I know this may sound like a strange question, but I'm very curious. unique_ptr operator= takes an r-value reference as a parameter and calls reset(r.release()), then move custom deleter. finally, operator returns *this. like:

// this is pseudo code
unique_ptr& operator=(unique_ptr&& r)
{
  reset(r.release());  // Change managed pointer
  setDeleter(r.getDeleter());
  return *this;
}

unique_ptr reset function takes l-value raw pointer as a parameter and delete the old pointer after changing the pointer it manages. Between the two, they have the same behavior of changing the pointer being managed. And that behavior is handled by the same reset() function. These two functions do similar things, and I couldn't think of a separate use case other than the difference in parameters, so I wondered if it might be possible to overload them. like:

// this is pseudo code
unique_ptr& operator=(unique_ptr&& r) // or a function named reset
{
  changeManagedPtr(r.release()); // and delete old pointer
  setDeleter(r.getDeleter());
  return *this;
}

unique_ptr& operator=(pointer p) // or a function named reset
{
  changeManagedPtr(p); // and delete old pointer
  // setDeleter(r.getDeleter()); there is no deleter in p
  return *this;
}

Why are the two functions written separately and not as overloaded functions with the same name? If it were possible, wouldn't it be possible to use something less confusing like this:

unique_ptr<int> uniqPtrInt, dest;
int* rawPtrInt = new int;
dest = rawPtrInt;
// some work..
dest = uniqPtrInt;

Am I assuming something wrong? Are there any stability ramifications that I'm not aware of?

CodePudding user response:

unique_ptr& unique_ptr::operator=(pointer p) can be implemented, but the committee chose not to, for the same reason that they made unique_ptr::unique_ptr(pointer p) explicit.

A unique pointer represents unique ownership of an object. If you could implicitly construct or assign them from raw pointers, it would be very easy to accidentally transfer ownership (and, not realising that you have, do something with undefined behaviour, like double delete).

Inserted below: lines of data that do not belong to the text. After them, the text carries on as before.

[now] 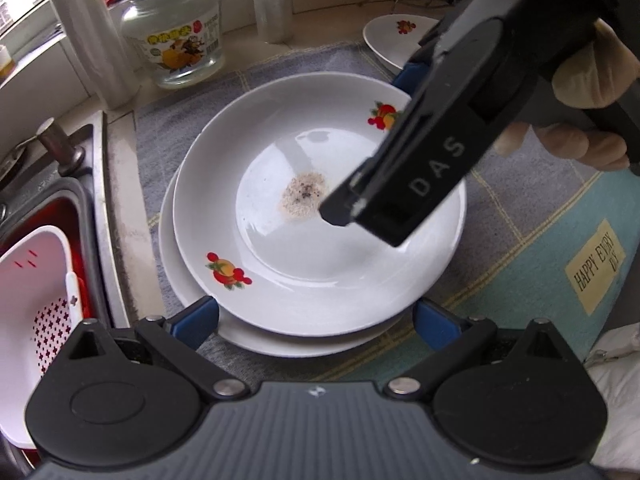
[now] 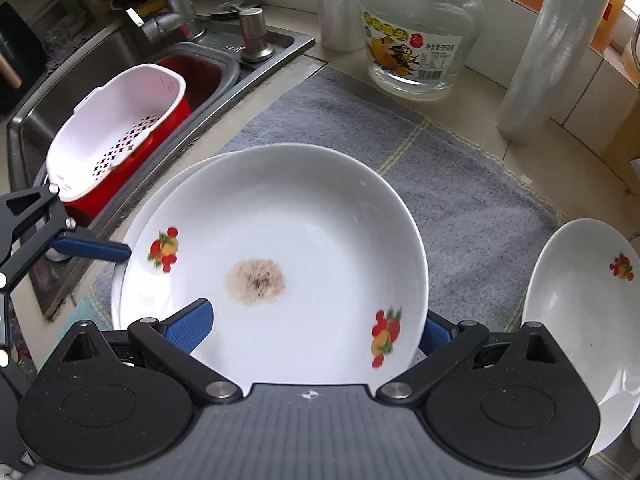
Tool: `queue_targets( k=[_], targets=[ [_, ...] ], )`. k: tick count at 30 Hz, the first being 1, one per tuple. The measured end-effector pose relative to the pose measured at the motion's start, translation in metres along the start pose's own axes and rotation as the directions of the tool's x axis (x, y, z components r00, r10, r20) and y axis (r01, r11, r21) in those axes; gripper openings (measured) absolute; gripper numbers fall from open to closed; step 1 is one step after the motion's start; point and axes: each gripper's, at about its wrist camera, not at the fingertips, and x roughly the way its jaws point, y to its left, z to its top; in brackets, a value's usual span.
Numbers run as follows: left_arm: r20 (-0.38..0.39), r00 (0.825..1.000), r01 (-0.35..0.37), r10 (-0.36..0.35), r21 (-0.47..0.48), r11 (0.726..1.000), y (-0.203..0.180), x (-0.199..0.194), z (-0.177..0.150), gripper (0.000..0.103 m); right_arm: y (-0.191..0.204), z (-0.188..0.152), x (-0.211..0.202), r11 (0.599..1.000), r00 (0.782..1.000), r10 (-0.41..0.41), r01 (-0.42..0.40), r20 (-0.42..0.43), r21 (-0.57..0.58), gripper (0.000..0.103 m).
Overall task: Organize plates and bowls
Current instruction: 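Open both tools and release the stained plate on the stack, then move both tools to the fruit-decal plate by the cutting board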
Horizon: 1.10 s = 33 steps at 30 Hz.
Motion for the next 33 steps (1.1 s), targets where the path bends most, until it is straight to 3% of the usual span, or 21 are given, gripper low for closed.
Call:
queue_targets(
  k=[10, 15, 22, 26, 29, 33],
  targets=[
    [0.067, 0.997, -0.023, 0.027, -0.061, 0.998, 0.002, -0.007, -0.015, 0.102, -0.002, -0.009, -0.009, 0.998, 0.997, 0.064, -0.064, 0.033, 0.005, 0.103],
    [0.147, 0.988, -0.030, 0.046, -0.106, 0.994, 0.002, -0.010, -0.034, 0.102, -0.007, -0.024, -0.018, 0.994, 0.988, 0.103, -0.107, 0.118, 0.026, 0.103],
    [0.290, 0.955, -0.018, 0.065, -0.162, 0.987, 0.000, -0.032, -0.045, 0.102, -0.014, -0.044, -0.033, 0.994, 0.979, 0.073, -0.086, 0.189, 0.062, 0.103],
    [0.369, 0.925, -0.040, 0.092, -0.146, 0.988, -0.006, -0.042, -0.040, 0.102, -0.019, -0.054, -0.040, 0.992, 0.979, 0.025, -0.050, 0.202, 0.119, 0.103],
    [0.416, 0.906, -0.025, 0.075, -0.123, 0.992, -0.014, -0.046, -0.030, 0.102, -0.023, -0.064, -0.050, 0.989, 0.977, -0.015, -0.017, 0.214, 0.148, 0.103],
    [0.435, 0.898, -0.015, 0.065, -0.117, 0.993, -0.032, -0.044, -0.012, 0.102, -0.034, -0.080, -0.063, 0.987, 0.970, -0.059, 0.022, 0.234, 0.159, 0.103]
  ],
)
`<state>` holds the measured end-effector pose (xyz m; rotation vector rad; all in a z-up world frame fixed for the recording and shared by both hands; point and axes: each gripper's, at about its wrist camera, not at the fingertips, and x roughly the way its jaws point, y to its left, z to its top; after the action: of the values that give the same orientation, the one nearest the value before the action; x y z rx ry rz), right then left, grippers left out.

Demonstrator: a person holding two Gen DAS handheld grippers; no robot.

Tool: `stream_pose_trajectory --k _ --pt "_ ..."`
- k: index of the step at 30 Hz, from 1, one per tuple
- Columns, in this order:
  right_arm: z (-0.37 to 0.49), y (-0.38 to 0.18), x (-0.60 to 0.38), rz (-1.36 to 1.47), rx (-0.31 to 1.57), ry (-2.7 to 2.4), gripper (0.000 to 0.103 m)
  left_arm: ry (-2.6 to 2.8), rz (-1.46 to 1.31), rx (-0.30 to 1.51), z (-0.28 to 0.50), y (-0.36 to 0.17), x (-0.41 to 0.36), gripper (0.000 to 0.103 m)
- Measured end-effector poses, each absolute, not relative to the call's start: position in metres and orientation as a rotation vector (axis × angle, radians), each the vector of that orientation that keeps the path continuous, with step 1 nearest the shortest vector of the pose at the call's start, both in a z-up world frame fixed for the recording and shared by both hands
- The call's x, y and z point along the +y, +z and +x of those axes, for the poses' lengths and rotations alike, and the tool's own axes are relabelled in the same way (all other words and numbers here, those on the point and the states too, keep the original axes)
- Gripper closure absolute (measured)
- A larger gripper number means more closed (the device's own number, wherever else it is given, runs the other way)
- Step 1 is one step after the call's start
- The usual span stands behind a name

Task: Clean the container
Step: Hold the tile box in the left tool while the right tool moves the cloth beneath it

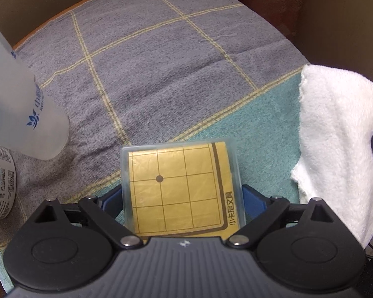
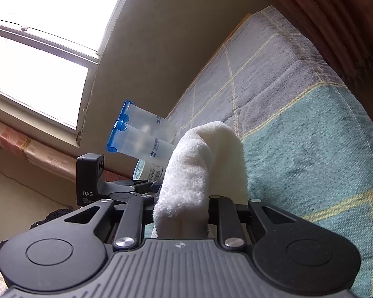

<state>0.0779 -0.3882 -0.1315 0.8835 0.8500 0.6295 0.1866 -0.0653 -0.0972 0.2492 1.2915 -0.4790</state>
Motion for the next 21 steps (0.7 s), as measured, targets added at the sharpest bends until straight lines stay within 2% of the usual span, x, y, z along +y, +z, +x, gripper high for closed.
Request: stream_pose_trajectory --k 21 --pt "0.076 -0.136 -0.387 0.884 0.848 0.641 0.078 -0.398 0.212 1.270 0.196 -0.086 -0.072 0.010"
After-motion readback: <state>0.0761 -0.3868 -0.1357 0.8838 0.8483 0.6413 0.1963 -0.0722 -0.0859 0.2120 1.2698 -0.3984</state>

CodePudding user response:

The assignment semantics of std::unique_ptr is move-only, i.e. move assignment. Adding onto that an opaque copy-assignment-looking from pointer which moves under the hood would arguably risk leading to confusion, and std::unique_ptr was designed with safety in mind ("make it hard to misuse"). That rejects the idea of overloading the assignment operator with a pointer overload.

Over to reset(): whilst reset() could arguably also provide an overload to replace the managed object of *this with that of a std::unique_ptr overload, it would mean adding to the API of std::unique_ptr another way of essentially performing move-assignment, an operation where move-assignment op should be favored (semantically).